Todos sonrieron. Después me sacaron de mis dudas y así suspiré tranquilo pues ya me estaba imaginando leche de olivo en brick, aunque bien pensado, no sería tan raro. Hay leche de almendras, de arroz, de soja… ¿por qué no de olivas?

Después de la cena volvimos de nuevo a mirar las estrellas. La noche estaba totalmente despejada, no había contaminación lumínica y las farolas que alumbraban los alrededores del cortijo fueron apagadas. Preparamos café y dulces y unas chaquetitas, pues corría una ligera brisa y nos tumbamos en las hamacas mirando al cielo. Alguna que otra estrella fugaz nos deleitó con su fugaz presencia. Sagitario lucía esplendido y la Vía Láctea estaba totalmente llena de polvo estelar. Yo deseaba estar ahí admirando el cielo y a la vez quería estar tomando nota de todo.
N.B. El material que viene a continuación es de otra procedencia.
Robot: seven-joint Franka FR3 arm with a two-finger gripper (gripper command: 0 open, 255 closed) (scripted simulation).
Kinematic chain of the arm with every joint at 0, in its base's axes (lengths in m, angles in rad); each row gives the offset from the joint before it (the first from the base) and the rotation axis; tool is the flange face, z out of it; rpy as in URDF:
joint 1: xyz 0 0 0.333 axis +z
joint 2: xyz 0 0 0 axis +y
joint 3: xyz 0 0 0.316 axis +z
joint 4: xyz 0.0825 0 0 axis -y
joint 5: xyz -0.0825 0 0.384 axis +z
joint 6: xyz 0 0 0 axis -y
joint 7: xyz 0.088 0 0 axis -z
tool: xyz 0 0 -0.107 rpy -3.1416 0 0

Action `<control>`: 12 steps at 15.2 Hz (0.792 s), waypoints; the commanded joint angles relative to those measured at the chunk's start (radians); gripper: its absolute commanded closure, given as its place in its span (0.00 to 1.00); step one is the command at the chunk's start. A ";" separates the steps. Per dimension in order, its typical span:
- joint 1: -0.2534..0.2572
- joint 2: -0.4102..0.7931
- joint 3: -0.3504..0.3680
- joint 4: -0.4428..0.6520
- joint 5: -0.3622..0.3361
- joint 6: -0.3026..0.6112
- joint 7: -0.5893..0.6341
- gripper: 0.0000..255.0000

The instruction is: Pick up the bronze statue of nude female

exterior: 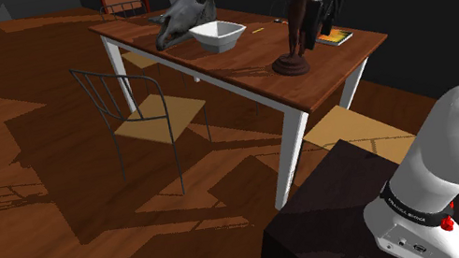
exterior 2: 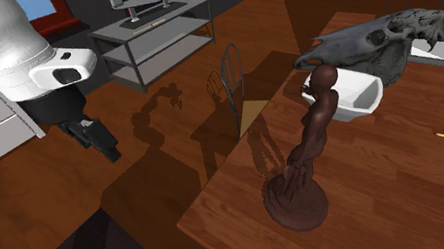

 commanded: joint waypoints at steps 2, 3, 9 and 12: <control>-0.013 0.017 -0.007 -0.006 -0.008 0.037 0.011 0.00; -0.026 0.035 -0.015 -0.010 -0.016 0.073 0.022 0.00; -0.101 0.156 -0.061 -0.016 -0.058 0.284 0.089 0.00; -0.138 0.223 -0.085 -0.006 -0.076 0.384 0.124 0.00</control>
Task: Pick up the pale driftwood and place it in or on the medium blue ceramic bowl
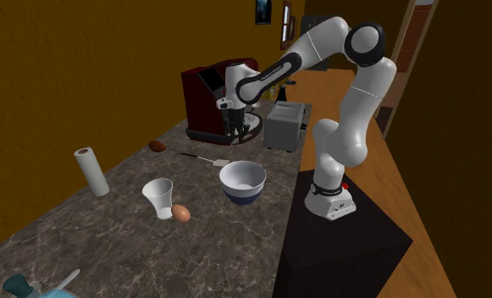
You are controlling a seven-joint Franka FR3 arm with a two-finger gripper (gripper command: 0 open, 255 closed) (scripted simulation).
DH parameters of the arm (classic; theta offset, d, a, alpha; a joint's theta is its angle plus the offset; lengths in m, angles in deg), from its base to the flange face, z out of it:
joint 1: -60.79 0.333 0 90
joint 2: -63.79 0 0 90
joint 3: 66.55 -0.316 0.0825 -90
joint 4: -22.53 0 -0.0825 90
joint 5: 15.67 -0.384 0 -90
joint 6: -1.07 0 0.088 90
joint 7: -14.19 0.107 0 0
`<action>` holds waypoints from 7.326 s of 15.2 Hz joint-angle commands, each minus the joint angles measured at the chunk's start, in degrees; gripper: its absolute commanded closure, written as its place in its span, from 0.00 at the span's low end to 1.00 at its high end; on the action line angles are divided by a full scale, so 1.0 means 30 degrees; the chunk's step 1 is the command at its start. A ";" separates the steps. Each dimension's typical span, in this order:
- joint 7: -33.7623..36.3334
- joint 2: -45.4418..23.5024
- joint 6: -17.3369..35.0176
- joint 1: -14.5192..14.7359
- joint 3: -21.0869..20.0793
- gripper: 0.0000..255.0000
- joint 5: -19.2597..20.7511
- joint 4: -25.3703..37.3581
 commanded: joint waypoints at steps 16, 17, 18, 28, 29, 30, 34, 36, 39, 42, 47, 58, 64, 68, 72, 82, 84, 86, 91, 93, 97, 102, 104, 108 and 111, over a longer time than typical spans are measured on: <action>0.5079 0.3705 -0.2695 0.0768 -0.4506 1.00 -0.0225 -0.1465; 0.5583 0.3876 -0.2734 0.0951 -0.4918 1.00 -0.0382 -0.1649; 0.6082 0.4021 -0.2767 0.1145 -0.5329 1.00 -0.0554 -0.1811; 0.9547 0.3983 -0.1954 0.2827 -0.8032 1.00 -0.2020 -0.2857; 0.9544 0.3864 -0.1655 0.2825 -0.7995 1.00 -0.2002 -0.3038; 0.9541 0.3739 -0.1354 0.2823 -0.7957 1.00 -0.1985 -0.3214; 0.9520 0.3173 -0.0122 0.2824 -0.7802 1.00 -0.1927 -0.3882; 0.9505 0.2848 0.0510 0.2830 -0.7721 1.00 -0.1904 -0.4191; 0.9476 0.2308 0.1479 0.2848 -0.7595 1.00 -0.1881 -0.4623; 0.9490 0.2367 0.1440 0.2841 -0.7609 0.00 -0.1873 -0.4653; 1.6046 -0.0903 0.1498 0.0907 -0.8259 0.00 -0.1784 -0.3769; 1.5970 -0.2270 0.3639 0.0920 -0.8024 0.00 -0.1780 -0.4548; 1.5919 -0.2016 0.3300 0.0858 -0.8012 1.00 -0.1724 -0.4457; 1.5856 -0.2260 0.3342 0.0892 -0.7990 1.00 -0.1796 -0.4245; 1.5972 -0.2264 0.3635 0.0923 -0.8019 1.00 -0.1775 -0.4550; 1.6049 0.0080 0.0363 0.0859 -0.8284 1.00 -0.1664 -0.3609; 1.6039 -0.0102 0.0637 0.0860 -0.8253 0.00 -0.1667 -0.3659; 1.9564 -0.0126 0.4407 0.0567 -0.9089 0.00 -0.1401 -0.5215; 2.0161 -0.1293 0.6402 0.0452 -0.9151 0.00 -0.1257 -0.5708; 2.0160 -0.1883 0.7105 0.0447 -0.9091 0.00 -0.1239 -0.5820; 2.0148 -0.2366 0.7662 0.0421 -0.9071 0.00 -0.1242 -0.5893; 2.0133 -0.2368 0.7664 0.0371 -0.9125 0.00 -0.1264 -0.5894; 2.0249 -0.2579 0.8259 0.0318 -0.9133 1.00 -0.1146 -0.6275; 2.0387 -0.2101 0.8082 0.0256 -0.9208 1.00 -0.1010 -0.6579; 2.0409 -0.2011 0.8119 0.0224 -0.9209 1.00 -0.0959 -0.6702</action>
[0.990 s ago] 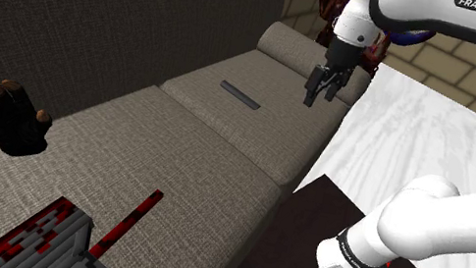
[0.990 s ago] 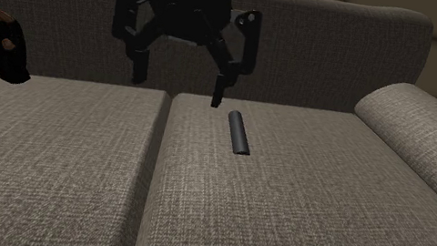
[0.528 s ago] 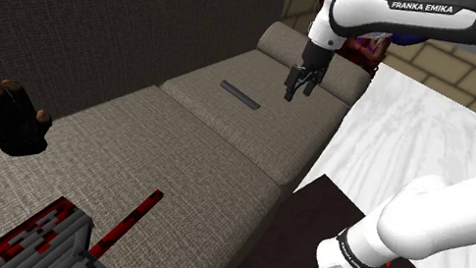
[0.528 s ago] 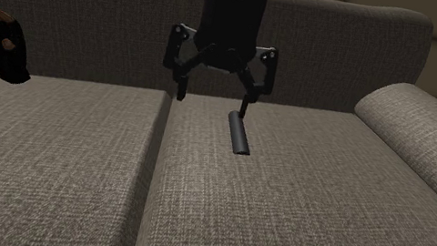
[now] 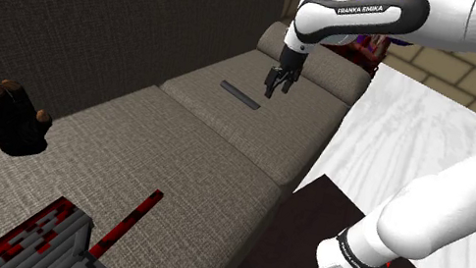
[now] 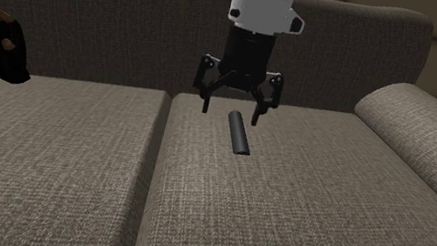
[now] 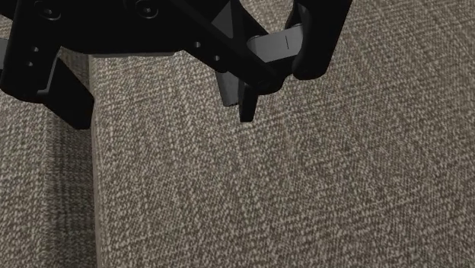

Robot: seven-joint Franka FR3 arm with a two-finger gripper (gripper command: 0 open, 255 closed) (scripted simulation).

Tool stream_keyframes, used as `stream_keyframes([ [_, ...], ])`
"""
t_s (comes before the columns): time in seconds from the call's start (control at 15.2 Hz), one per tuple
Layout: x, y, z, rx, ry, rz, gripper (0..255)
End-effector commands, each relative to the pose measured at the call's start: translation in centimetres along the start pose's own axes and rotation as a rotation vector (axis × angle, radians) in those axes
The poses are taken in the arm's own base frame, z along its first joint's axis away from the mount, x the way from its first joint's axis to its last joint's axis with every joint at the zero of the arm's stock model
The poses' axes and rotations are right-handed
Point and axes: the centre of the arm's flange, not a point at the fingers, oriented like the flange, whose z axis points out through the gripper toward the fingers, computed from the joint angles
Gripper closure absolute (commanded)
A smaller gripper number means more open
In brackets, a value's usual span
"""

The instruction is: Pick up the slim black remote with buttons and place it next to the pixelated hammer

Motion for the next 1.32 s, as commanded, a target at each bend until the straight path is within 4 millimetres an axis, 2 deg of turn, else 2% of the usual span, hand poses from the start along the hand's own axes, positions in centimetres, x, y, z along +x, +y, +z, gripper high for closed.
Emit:
stream_keyframes([
  [0.0, 2.2, 0.9, 1.2, 0.001, 0.006, -0.015, 0],
  [0.73, 14.2, 4.8, 7.7, 0.009, 0.036, -0.095, 0],
  [0.79, 14.3, 4.8, 7.7, 0.009, 0.036, -0.095, 0],
  [1.25, 14.4, 4.8, 11.7, 0.009, 0.036, -0.095, 0],
])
Quería empaparme de todo lo que me rodeaba a la vez que no quería pensar en los pocos días que me quedaban para regresar a casa.
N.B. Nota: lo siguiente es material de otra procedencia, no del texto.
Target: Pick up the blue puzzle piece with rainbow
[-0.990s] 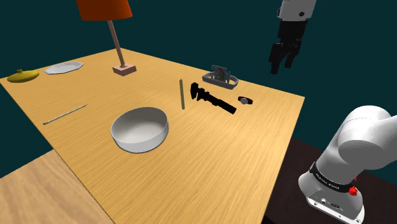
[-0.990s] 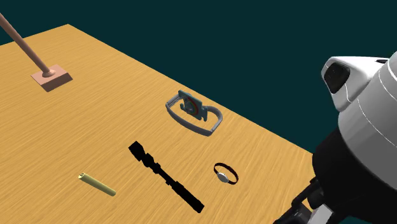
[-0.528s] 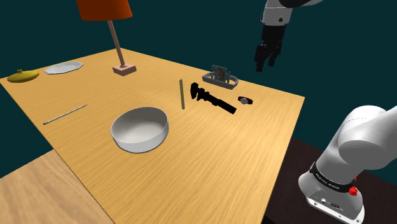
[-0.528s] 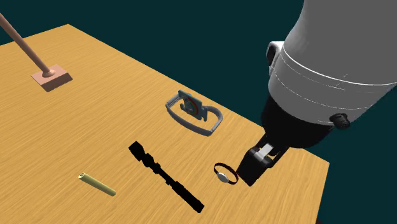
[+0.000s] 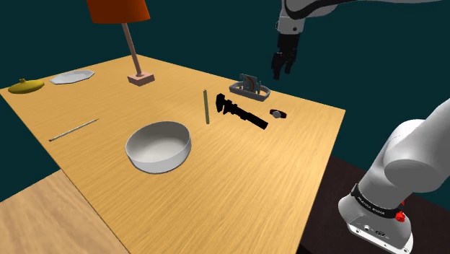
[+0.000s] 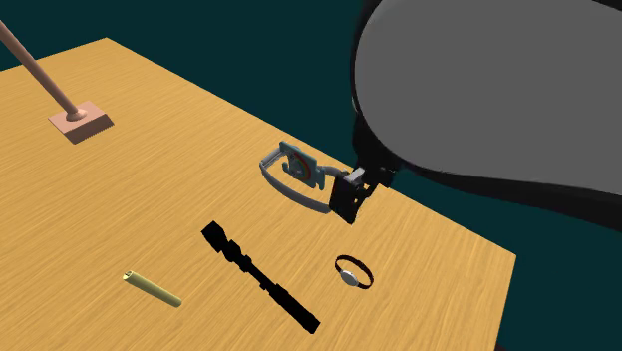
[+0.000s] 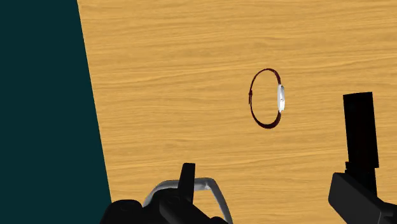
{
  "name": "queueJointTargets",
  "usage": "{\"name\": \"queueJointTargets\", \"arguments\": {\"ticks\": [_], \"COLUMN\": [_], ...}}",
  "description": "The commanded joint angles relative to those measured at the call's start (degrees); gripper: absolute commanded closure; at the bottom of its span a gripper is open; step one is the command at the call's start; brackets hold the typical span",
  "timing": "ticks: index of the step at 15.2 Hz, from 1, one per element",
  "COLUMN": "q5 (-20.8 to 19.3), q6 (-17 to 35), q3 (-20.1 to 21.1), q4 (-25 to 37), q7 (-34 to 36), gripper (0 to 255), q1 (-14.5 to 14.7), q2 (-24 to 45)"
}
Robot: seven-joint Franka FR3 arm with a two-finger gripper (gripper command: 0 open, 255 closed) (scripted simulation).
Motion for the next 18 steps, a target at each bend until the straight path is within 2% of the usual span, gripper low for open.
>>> {"name": "queueJointTargets", "arguments": {"ticks": [1,7,13,18], "q5": [0.78,4.05,7.62,7.75], "q6": [1.53,3.53,2.61,6.36], "q3": [-0.77,-2.36,-2.38,-2.26], "q4": [3.29,15.10,29.51,25.98], "q7": [-2.26,-9.13,-14.66,-14.88], "gripper": [0,0,0,0], "q1": [0.22,-0.18,-1.85,-1.78], "q2": [4.54,17.87,31.06,31.29]}}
Pero la fecha se acercaba y mis padres llegaron para pasar juntos aquel último fin de semana que iba a pasar con mis tíos y regresar conmigo a casa. La despedida fue dolorosa. Aquellas vacaciones nunca las olvidaría.
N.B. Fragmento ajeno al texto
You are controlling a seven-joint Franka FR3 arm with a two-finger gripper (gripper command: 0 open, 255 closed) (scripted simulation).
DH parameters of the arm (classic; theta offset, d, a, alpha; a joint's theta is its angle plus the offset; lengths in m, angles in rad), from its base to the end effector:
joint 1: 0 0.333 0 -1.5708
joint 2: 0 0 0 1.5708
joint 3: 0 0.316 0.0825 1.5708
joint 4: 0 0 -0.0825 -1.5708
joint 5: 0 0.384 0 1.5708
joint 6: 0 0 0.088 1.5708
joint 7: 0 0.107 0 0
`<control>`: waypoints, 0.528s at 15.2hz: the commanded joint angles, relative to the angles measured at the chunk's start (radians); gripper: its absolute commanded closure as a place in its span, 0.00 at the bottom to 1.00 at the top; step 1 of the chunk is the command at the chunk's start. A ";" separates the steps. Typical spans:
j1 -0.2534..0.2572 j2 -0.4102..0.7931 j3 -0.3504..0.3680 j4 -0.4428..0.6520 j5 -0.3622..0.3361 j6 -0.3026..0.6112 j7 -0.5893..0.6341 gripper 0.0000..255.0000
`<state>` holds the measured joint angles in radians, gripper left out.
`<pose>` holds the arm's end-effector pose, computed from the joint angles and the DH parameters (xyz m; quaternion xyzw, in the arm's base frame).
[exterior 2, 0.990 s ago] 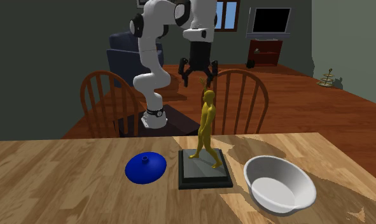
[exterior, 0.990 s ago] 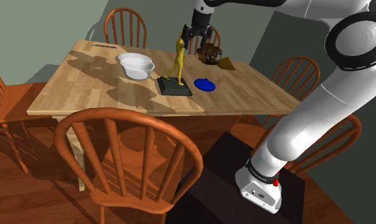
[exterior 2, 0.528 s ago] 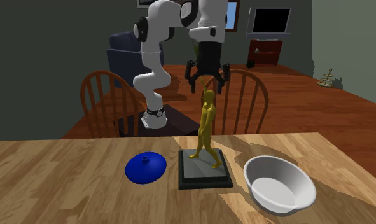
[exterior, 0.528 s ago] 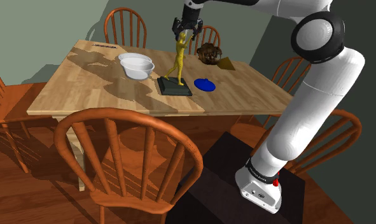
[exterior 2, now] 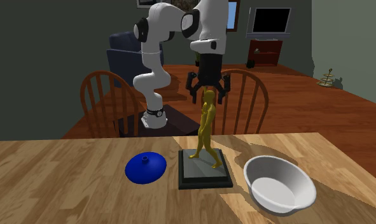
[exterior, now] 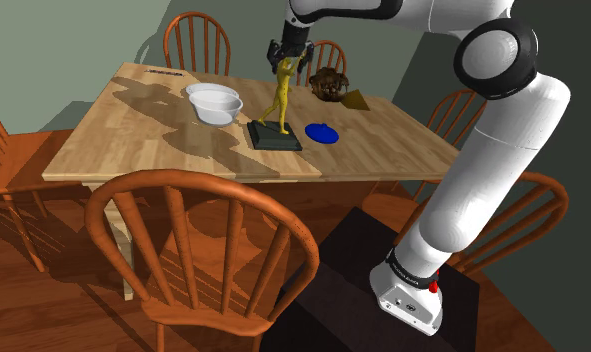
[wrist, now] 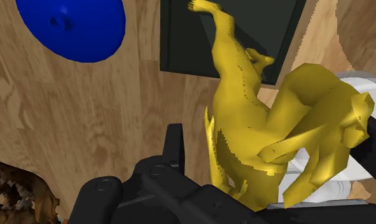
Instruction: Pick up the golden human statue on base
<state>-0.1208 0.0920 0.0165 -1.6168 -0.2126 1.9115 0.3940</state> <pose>0.6059 -0.0790 0.5835 0.9650 -0.2197 0.1143 0.0867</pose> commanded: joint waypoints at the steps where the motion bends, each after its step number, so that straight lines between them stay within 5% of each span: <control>1: 0.000 -0.005 0.000 -0.015 -0.001 0.010 0.003 0.00; 2: 0.001 -0.006 0.001 -0.018 -0.001 0.012 0.004 1.00; 8: 0.001 -0.006 0.001 -0.017 -0.001 0.011 0.004 1.00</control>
<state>-0.1200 0.0855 0.0170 -1.6337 -0.2139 1.9226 0.3984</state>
Cuando presenté todo lo que había aprendido mis padres no daban crédito. Les puse los power point que había hecho, a los que había añadido fotos tomadas por mí, y fui detallando todo lo aprendido sin apenas mirar las imágenes ni recurrir a mis apuntes. Y es que me gustaba lo que explicaba, lo que había vivido y tenía muy claro lo que iba a hacer en adelante.

En agosto tomé las clases de matemáticas y lenguaje con el afán puesto en los exámenes. Puse todo mi empeño en sacar adelante las asignaturas y así fue como en septiembre pude pasar de curso.

Los años siguientes me empeñé con todas mis energías en sacar buenas notas. No porque no quisiera ir al cortijo, al contrario, para ir todas las vacaciones allí, con idea de saciar mi sed de aprender la vida y milagros de los olivos. Cinco años me separan de aquel en el que saqué malas notas. He asistido a varios Congresos y Jornadas sobre el Aceite de Oliva, me interesan los usos del mismo en los balnearios y sus efectos en la piel. En pocas palabras, me estoy formando en olivocultura. Tengo pensado poner un spa, a ser posible recreando los recipientes egipcios, griegos y romanos donde se producían y conservaban los perfumes. Decorarlo con orzas, ánforas, cántaras e iluminar con lucernas o candiles ayudados de luces indirectas con suaves tonalidades y aromas con canela, jazmín, lavanda y cítricos.

Tendré un pequeño laboratorio donde fabricaré mis ungüentos y cremas, todas con el componente principal llegado de mis amigos los olivos. No sé, siento como si yo formara parte de ellos. Quizás sea (acabo de enterarme) que ambos, los olivos y los humanos, tenemos la misma cantidad de cromosomas.